Fantaseo con ello, claro, porque de momento es gratis —lo de fantasear, digo—, en realidad estoy muy lejos, a mucho más de quince y de quince mil kilómetros, de poder permitírmelo. Y aunque pudiera permitirme tener un chófer creo que me daría vergüenza. Incluso en mis fantasías mi chófer es alguien discreto, todo lo contrario de aquella doble de Grace Jones que conducía la limusina en la que Camilo José Cela realizó su segundo viaje a la Alcarria —el primero, recordemos, lo hizo en burro—, claro que me imagino que Cela nunca se habría bañado en el mismo agua que sus hermanos porque acabaría absorbiéndola toda por el culo (el escritor afirmó en una entrevista con Javier Gurruchaga que era capaz de chupar por vía anal un litro y medio del líquido elemento).
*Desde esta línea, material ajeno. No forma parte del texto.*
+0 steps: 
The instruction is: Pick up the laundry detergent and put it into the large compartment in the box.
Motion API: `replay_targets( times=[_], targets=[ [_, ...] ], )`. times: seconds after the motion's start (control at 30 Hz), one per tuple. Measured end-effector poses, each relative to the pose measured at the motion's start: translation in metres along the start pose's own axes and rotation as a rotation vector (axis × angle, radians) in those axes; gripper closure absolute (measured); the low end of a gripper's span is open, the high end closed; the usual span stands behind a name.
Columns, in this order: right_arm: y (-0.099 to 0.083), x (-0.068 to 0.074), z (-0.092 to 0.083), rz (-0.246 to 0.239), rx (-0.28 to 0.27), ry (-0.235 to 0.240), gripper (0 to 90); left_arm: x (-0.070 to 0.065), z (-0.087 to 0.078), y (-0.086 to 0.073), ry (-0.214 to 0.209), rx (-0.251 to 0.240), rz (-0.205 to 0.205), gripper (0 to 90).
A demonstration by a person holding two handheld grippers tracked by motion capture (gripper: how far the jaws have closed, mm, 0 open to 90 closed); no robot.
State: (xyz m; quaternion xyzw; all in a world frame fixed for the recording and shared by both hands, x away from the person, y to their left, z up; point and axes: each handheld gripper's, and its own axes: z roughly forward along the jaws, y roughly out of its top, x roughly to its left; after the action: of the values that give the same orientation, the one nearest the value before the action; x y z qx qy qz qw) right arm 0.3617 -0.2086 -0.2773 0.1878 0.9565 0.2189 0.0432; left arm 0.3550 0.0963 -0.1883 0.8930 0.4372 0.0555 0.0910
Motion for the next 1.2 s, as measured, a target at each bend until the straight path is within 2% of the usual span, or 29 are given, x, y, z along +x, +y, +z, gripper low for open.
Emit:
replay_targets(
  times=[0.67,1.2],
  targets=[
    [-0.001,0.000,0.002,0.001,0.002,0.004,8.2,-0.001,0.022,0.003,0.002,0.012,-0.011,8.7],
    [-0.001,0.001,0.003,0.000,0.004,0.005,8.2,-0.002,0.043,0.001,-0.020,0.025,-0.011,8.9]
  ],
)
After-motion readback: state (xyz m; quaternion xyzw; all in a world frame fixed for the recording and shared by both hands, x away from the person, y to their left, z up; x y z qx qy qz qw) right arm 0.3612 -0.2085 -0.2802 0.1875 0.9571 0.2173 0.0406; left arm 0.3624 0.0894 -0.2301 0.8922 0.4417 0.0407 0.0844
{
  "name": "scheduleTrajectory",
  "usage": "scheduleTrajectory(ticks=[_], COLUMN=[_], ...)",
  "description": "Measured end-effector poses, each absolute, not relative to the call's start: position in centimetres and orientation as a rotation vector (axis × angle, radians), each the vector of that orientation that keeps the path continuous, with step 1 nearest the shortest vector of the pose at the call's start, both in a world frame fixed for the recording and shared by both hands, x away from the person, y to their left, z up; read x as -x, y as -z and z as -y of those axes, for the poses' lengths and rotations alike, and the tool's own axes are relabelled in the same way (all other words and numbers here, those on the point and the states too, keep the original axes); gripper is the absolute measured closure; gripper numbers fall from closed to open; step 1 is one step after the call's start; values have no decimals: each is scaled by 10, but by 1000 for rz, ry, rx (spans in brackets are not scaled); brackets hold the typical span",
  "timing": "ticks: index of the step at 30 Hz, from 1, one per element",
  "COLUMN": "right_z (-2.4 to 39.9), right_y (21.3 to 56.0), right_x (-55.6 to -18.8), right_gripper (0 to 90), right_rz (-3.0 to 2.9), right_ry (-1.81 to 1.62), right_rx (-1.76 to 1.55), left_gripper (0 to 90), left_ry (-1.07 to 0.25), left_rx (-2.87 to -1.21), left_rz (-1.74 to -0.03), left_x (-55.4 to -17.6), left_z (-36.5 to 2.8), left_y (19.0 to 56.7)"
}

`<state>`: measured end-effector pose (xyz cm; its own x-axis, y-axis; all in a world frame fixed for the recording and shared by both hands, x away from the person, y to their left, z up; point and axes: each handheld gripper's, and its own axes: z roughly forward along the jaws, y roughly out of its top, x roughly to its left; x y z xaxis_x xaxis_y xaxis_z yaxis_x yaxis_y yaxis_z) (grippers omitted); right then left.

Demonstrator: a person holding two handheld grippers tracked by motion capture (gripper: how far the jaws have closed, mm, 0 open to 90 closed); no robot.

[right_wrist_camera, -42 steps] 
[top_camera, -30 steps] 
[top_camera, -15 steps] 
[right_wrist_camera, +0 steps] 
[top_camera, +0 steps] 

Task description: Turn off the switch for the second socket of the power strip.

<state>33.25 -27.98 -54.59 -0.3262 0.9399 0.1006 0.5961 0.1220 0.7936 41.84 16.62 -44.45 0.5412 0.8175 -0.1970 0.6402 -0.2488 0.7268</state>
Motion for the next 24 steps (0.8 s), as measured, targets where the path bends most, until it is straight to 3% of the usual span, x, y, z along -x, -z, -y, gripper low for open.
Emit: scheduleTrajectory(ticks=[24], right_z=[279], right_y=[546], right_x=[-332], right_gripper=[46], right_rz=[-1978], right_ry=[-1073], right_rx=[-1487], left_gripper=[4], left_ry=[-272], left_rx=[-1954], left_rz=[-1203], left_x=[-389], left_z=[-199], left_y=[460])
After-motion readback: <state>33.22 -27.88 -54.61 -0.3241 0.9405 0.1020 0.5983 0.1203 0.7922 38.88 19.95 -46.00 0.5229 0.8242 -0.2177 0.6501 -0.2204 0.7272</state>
No, a mi chófer imaginario no lo visto con librea, no le obligo a abrirme y cerrarme la puerta ni lo llamo a gritos o le insulto cuando tengo prisa, como una Celia Villalobos cualquiera (“¡Vamos, joder, Manolo!”, la pudimos oír dirigirse a su conductor en una ocasión, y remató con un encantador aparte: “No son más tontos porque no se entrenan”). Lo cual tampoco quiere decir que confundamos los papeles y mi chófer y yo seamos colegas. Mi chófer y yo guardamos las distancias, él se sienta al volante y yo en el asiento de atrás y apenas hablamos, no intimamos demasiado, nos tratamos de usted, no por nada, sino para que cuando llegue el día pueda decirle “¡Siga a ese coche!”!, otra cosa que siempre me ha hecho ilusión.
La verdad es que, fuera bromas, todas estas fantasías absurdas no obedecen a un arrebato burgués y desclasado sino al hecho de que conducir me da puto asco, algo que se agrava teniendo en cuenta que cada día tengo que hacer como mínimo cincuenta kilómetros. Un chófer sería altamente beneficioso para mi salud mental, me liberaría de todos esos conductores que no respetan la distancia de seguridad, de los que creen que la que yo guardo con el coche que me precede es el hueco para que ellos adelanten, o de los que aparcan en doble fila, aunque tengan sitio diez metros más adelante; con un chófer no tendría que sentirme un marciano cada vez que debo disculparme por no beber alcohol si luego tengo que conducir, o cuando voy al taller y me hablan en chino mandarín, me preguntan si mi coche es TDI o me explican que se le ha roto un manguito.
En fin, como lo del chófer, después de todo, no lo veo muy factible, todavía me queda la esperanza de que en un futuro próximo se generalice el uso de vehículos sin conductor, es decir, que todos sean, además de muy económicos, parecidos al coche fantástico y yo pueda cumplir mi viejo sueño: “¡Kitt, sigue a ese coche!”, le diría. Y le pediría también que me llevara los domingos a mirar escaparates.